Les hormones de la fécondité ont un rôle d’une telle importance dans le système de reproduction qu’un léger dérèglement hormonal peut modifier votre taux de fécondité et votre ovulation en particulier. Par exemple, si la stimulation ovarienne réalisée au cours de la phase folliculaire n’est pas suffisante, un nombre insuffisant de follicules va se développer et un ovule arrivé au stade de maturation ne sera pas libéré. Le problème de fertilité le plus courant est celui lié au syndrome des ovaires polykystiques (SOPK), qui touche approximativement une femme sur dix.

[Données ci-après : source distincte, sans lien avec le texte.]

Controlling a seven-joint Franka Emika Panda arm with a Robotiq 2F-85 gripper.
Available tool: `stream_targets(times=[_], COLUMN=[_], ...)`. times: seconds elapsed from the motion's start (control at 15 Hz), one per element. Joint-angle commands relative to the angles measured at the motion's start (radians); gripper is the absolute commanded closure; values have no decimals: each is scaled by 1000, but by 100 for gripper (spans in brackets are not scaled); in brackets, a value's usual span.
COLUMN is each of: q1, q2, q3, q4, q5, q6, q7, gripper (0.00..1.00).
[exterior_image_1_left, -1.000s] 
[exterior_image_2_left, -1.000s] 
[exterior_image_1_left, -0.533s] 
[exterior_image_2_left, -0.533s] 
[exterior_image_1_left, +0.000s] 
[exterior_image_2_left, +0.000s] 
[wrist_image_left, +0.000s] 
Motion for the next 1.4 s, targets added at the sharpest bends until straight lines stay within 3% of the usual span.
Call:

Dans votre corps, trois zones peuvent intervenir dans un dérèglement hormonal susceptible d’avoir des retombées en termes d’infertilité :

  • L’hypothalamus
  • L’hypothalamus est la zone du cerveau qui contrôle la température corporelle, la faim et la soif. La gonadolibérine (GnRH) est produite par l’hypothalamus ; elle régule la libération de l’hormone de lutéinisation (LH) et la gonadotrophine A (FSH).

  • L’hypophyse
  • L’hypophyse est une petite glande située à la base du cerveau et qui répond aux signaux hormonaux des ovaires et de l’hypothalamus. La gonadotrophine A (FSH) et l’hormone de lutéinisation (LH) sont produite par l’hypophyse. Le dérèglement des sécrétions hormonales de l’hypophyse touche près de 10% des femmes qui souffrent d’anovulation.

  • La glande thyroïde
  • La thyroïde est située dans le cou et sa fonction est essentielle à la fertilité mais également elle revêt un rôle primordial dans votre bien-être général. Si vous rencontrez des problèmes de thyroïde, il est important de les traiter en premier lieu avant de débuter une grossesse. Si votre thyroïde présente un dérèglement au cours de la grossesse, cela pourrait causer des problèmes de développement pour votre bébé, il est donc important d’être suivie par votre médecin.